Exercise prompt: Work through the listing below and give again exactly the lines from the one with "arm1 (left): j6" to the one with "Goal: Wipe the", both ends included. All other lines and all pictures stay out.

○ ○ ○ ○ ○ ○ ○

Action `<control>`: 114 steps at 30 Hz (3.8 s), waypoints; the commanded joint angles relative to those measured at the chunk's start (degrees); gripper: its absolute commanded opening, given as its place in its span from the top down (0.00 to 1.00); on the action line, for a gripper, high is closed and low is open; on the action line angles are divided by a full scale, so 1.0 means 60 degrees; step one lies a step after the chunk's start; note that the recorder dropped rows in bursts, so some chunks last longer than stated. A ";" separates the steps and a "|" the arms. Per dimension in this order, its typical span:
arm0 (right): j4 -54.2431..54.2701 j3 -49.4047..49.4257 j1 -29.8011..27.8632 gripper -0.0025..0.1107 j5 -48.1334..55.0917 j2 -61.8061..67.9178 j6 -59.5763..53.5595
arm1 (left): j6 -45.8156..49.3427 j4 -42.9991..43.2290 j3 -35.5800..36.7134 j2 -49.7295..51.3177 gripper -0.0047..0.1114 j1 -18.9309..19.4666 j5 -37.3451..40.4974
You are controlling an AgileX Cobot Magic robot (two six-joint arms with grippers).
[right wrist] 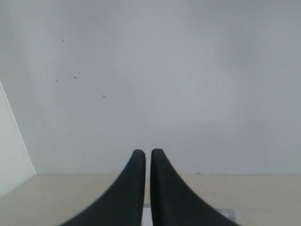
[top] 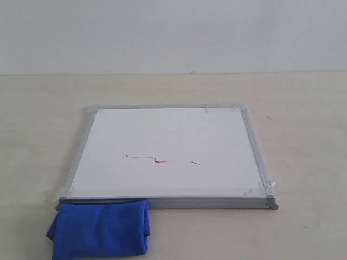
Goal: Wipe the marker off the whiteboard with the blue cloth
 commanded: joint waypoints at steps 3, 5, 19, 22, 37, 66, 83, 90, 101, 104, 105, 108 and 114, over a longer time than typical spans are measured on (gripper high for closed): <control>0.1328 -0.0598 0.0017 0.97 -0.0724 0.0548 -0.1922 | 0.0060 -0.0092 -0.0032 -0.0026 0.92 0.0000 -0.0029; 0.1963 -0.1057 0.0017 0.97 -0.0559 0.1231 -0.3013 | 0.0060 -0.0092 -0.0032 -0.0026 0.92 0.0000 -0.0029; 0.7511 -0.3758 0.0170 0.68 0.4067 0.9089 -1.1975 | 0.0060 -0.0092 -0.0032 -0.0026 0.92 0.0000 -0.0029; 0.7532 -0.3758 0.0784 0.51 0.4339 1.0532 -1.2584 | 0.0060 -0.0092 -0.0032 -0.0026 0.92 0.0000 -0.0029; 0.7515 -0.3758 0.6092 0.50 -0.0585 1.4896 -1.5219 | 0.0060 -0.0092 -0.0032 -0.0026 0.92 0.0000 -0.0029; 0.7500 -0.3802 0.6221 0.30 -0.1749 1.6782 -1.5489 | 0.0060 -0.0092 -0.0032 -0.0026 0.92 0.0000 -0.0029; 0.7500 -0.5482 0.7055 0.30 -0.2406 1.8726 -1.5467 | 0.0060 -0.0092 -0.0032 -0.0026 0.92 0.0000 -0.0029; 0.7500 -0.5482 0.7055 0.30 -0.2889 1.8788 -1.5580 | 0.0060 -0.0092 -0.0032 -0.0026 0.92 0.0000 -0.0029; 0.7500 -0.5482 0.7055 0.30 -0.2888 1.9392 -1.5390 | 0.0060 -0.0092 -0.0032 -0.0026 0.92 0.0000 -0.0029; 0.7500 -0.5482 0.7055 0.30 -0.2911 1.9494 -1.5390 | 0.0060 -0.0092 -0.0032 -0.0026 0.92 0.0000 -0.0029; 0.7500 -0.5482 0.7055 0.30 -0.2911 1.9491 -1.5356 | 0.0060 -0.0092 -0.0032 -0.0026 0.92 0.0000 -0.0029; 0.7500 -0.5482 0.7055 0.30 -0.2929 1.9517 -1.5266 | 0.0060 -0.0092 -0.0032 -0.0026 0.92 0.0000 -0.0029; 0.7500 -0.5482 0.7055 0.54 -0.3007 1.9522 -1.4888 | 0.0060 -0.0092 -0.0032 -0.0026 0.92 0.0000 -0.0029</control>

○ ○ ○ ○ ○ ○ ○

Task solution:
arm1 (left): j6 -45.8156..49.3427 j4 -42.9991..43.2290 j3 -35.5800..36.7134 j2 -49.7295..51.3177 gripper -0.0047..0.1114 j1 -18.9309..19.4666 j5 -37.3451..40.4974
You are controlling an AgileX Cobot Magic robot (two six-joint arms with grippers).
[right wrist] 
[top] 
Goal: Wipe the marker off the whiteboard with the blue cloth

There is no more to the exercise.